■ PROBLEM STATEMENT ■
For the material below, output exactly the span from the line with "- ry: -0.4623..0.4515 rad" to the line with "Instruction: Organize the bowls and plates", including both, and nothing besides.

■ SOURCE DATA ■
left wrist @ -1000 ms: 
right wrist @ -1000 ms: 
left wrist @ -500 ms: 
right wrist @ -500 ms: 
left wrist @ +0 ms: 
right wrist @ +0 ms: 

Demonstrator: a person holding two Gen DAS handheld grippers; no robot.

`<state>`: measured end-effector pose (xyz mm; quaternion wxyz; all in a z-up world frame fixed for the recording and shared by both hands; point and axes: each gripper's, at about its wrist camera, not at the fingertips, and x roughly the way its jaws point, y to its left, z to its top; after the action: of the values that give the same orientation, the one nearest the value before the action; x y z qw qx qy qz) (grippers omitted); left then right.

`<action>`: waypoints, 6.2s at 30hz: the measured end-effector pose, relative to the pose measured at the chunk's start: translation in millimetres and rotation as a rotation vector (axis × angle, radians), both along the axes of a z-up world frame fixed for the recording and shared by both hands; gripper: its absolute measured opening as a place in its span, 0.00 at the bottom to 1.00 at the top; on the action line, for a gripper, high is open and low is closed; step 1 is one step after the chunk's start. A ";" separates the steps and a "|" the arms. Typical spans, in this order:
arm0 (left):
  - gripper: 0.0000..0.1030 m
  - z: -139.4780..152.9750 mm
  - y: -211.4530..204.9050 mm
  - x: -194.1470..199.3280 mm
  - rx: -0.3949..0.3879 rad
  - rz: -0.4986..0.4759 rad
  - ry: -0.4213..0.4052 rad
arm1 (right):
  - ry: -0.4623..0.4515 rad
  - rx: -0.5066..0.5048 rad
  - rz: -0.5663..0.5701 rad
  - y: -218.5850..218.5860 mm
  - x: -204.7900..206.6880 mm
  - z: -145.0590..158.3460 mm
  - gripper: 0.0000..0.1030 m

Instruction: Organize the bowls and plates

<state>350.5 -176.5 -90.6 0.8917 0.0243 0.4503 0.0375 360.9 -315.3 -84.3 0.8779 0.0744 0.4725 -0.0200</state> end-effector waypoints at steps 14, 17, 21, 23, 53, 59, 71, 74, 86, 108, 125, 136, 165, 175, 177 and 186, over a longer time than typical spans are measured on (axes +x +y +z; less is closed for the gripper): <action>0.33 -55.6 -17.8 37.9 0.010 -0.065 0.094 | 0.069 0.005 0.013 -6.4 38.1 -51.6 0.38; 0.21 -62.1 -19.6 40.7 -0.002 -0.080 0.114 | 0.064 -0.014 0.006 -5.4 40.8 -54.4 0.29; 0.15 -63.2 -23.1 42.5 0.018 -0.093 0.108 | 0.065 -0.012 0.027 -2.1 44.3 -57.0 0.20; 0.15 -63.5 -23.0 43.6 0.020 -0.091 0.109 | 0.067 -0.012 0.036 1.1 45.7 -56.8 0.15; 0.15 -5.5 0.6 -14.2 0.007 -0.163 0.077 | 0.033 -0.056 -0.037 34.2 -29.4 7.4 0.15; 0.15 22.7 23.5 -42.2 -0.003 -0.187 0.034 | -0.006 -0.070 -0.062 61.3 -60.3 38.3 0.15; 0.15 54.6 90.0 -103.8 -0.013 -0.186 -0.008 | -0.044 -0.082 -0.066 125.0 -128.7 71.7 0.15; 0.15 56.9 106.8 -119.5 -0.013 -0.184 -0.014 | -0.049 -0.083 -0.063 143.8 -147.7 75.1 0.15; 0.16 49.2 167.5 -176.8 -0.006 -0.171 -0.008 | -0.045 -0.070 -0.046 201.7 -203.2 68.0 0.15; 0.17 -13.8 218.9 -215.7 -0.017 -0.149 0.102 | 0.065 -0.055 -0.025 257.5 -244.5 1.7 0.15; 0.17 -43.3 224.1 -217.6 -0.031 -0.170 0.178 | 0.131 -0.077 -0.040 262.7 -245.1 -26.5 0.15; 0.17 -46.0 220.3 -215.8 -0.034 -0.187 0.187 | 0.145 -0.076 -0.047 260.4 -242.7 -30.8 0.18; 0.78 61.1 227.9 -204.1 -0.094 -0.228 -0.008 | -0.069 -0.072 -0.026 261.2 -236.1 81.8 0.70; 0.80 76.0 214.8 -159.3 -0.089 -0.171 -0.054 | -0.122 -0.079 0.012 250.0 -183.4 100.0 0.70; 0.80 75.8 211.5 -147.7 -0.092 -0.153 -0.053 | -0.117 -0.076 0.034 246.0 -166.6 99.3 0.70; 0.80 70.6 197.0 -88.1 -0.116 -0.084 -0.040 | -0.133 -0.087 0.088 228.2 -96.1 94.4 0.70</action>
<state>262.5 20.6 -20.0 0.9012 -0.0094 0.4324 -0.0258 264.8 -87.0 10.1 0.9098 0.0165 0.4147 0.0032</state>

■ EXERCISE ANSWER ■
  - ry: -0.4623..0.4515 rad
  - rx: -0.5066..0.5048 rad
  - rz: -0.5663..0.5701 rad
  - y: -218.5850..218.5860 mm
  - x: -204.7900..206.6880 mm
  - z: -145.0590..158.3460 mm
  - gripper: 0.0000..0.1030 m

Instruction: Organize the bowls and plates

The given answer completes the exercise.